建設業から農業への「転身」が増えている。農林水産省によると、農業への参入事例は88件(2007年9月現在、農業生産法人以外の法人の参入)で、2006年9月と比べて29社、05年5月と比べると51社も増えた。背景には、農業従事者の高齢化が進んで休眠状態の農地が増えたことがあり、農業の担い手不足を公共事業の削減に苦しむ建設業者が補っている形だ。
他業界からの農業参入が緩和されたのがきっかけ
農業への参入は増えるのか(写真はイメージ)
他業界からの農業参入はこれまでかなり難しかった。農業生産法人の設立や農業特区に限られていたからだ。2005年からは市町村が認めれば参入できるようになった。05年度からは「強い農業づくり交付金」の支給や、同9月からは株式会社による農地リース方式での農業参入も認められた。現在は基本的には希望すれば、「どこでも、誰でも」農業はできる。
北海道で農業をはじめて5年になる橋場建設の橋場利夫さんは、「農家のうち、約7割は後継者がいないなどの理由で耕作放棄の可能性があります」と話す。橋場建設の場合も、そういった跡継ぎのいない農家の耕作地を買ったり、借りたりしながらトマトやトウモロコシをつくってきた。

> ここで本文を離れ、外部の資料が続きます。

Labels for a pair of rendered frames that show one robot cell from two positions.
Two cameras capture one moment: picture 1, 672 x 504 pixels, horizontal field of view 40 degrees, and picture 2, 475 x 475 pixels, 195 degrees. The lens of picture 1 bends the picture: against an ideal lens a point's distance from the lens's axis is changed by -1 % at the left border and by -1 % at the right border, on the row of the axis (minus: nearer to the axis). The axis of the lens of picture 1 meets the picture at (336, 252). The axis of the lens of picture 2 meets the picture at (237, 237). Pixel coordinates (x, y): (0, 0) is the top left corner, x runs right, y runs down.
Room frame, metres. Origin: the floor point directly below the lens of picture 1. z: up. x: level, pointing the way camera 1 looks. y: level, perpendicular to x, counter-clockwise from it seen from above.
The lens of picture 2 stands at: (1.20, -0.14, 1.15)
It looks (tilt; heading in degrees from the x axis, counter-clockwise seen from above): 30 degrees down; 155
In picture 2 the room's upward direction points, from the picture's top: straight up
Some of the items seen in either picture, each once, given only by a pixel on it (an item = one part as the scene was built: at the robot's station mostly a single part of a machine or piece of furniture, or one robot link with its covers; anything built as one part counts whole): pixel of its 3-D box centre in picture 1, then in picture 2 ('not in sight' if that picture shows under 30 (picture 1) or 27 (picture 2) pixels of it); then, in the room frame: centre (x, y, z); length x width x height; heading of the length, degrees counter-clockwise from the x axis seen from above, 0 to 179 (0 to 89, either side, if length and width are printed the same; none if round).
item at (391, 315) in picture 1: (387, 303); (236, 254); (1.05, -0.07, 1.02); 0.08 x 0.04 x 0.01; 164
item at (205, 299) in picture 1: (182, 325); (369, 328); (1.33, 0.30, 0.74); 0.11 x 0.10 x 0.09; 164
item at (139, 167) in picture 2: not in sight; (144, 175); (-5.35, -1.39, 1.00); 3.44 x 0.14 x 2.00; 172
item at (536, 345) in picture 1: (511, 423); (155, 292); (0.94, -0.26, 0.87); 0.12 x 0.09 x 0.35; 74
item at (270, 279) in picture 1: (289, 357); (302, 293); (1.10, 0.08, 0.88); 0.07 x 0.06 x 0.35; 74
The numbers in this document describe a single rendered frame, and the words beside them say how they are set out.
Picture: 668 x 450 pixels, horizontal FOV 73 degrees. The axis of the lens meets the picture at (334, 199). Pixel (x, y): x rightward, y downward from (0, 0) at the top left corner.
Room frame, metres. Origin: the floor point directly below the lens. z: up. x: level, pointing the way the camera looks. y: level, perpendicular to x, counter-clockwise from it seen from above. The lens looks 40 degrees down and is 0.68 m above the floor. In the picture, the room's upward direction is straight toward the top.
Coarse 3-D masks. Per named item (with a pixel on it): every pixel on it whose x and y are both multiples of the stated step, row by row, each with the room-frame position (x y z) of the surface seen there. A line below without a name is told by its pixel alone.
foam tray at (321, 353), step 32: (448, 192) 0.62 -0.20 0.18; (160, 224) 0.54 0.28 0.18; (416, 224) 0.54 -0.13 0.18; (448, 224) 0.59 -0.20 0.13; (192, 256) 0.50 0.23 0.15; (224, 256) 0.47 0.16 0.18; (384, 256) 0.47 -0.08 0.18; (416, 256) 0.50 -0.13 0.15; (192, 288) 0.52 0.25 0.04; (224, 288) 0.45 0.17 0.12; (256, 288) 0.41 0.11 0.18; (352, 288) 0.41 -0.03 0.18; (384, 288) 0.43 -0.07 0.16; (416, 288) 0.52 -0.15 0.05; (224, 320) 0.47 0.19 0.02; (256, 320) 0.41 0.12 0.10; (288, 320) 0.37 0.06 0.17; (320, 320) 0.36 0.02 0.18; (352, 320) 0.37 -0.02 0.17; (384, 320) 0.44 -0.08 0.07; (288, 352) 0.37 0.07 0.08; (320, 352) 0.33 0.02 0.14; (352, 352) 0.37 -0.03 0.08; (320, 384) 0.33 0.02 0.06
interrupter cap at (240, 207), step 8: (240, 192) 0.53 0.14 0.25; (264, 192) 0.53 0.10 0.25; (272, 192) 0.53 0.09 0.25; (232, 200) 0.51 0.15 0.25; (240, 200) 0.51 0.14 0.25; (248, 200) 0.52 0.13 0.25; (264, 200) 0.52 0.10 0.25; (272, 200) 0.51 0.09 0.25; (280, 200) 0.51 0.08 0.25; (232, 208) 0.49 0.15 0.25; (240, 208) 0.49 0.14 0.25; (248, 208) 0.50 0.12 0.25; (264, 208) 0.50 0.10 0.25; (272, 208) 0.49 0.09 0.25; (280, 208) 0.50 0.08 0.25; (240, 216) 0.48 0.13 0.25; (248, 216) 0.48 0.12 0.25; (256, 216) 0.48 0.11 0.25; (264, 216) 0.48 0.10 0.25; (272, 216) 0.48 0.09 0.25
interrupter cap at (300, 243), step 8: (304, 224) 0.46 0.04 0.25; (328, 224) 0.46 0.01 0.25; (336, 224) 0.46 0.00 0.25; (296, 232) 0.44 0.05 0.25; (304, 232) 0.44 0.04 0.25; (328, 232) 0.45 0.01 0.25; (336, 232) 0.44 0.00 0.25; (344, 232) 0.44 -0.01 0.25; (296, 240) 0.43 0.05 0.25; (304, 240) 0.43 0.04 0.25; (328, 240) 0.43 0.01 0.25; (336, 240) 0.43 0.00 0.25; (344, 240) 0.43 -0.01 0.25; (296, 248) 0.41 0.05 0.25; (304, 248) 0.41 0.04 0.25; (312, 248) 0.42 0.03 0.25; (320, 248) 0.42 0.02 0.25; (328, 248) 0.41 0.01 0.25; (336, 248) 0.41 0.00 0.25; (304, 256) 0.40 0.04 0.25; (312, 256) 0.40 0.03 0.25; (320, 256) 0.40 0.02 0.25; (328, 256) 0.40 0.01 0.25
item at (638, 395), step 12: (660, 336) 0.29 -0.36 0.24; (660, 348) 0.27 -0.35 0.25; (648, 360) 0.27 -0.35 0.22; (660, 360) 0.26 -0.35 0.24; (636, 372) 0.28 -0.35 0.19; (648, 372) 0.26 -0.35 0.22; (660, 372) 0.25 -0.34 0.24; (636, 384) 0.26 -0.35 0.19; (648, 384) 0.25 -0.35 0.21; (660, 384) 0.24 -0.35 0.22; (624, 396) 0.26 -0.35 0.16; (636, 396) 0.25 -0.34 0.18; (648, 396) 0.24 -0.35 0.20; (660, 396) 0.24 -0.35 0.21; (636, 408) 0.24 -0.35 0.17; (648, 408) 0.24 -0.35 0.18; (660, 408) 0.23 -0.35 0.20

建設業界で、このような「農業参入」は07年9月で88社の事例がある。なかでも北海道や長野県、鳥取県といった、これまで公共事業に支えられてきた地域で目立つ。公共事業が削られて経営が苦しくなった結果の転進で、いわば「食べるため」の転換であったり、経営の多角化だったようだ。
全国的に、数字のうえでは伸びている建設業の農業参入だが、微妙に「地域差」があるようだ。例えば石川県。地元紙の北國新聞(08年2月26日付)は、「関心高いが実績ゼロ 建設業の農業参入、道険し?」の見出しで、建設業の農業参入が進んでいないと指摘した。
農水省は「(石川県が)まだ1社もないことは確かです。ただ北陸だから少ないということではないと思いますよ。新潟県は多いほうですから」と話す。「1社でも(事例が)あれば増えていく」ともいう。
「確実にもうけが出るとは限らない」のがつらい
まったく別の「産業」へ出て行くのだから、不安は大きい。建設業の農業参入の先例となった、前出の橋場さんに寄せられる質問の多くは、「販路の確保」という。しかし、橋場さんは「問題は販路ではなく、価格。とにかく安定しない」という。
たとえば、3年前(06年)に台風が北海道を横断したとき、そばが収穫できず高騰したのに、07年は暴落。「建設業は1か所で採算が合わなくても別の現場があるが、作物は1年1作。失敗したらそれで終わり」と、リスクの高さを強調する。
収穫を増やそうと思って耕作地を広げるにしても、「確実にもうけが出るとは限らない」のがつらい。それどころか、「(参入しても)まず5年は絶対にもうからない」と言い切る。
「わたしはいきなり大きくやってしまったが、小さく、勉強しながら少しずつ進めていけば、とは思います。農業はやってみると楽しいもの、おもしろい仕事であるとはいえます」(橋場さん)。それは確かにしても、2006年度に39%にまで落ち込んだ食料自給率(カロリーベース)を押し上げていくような馬力はありそうにない。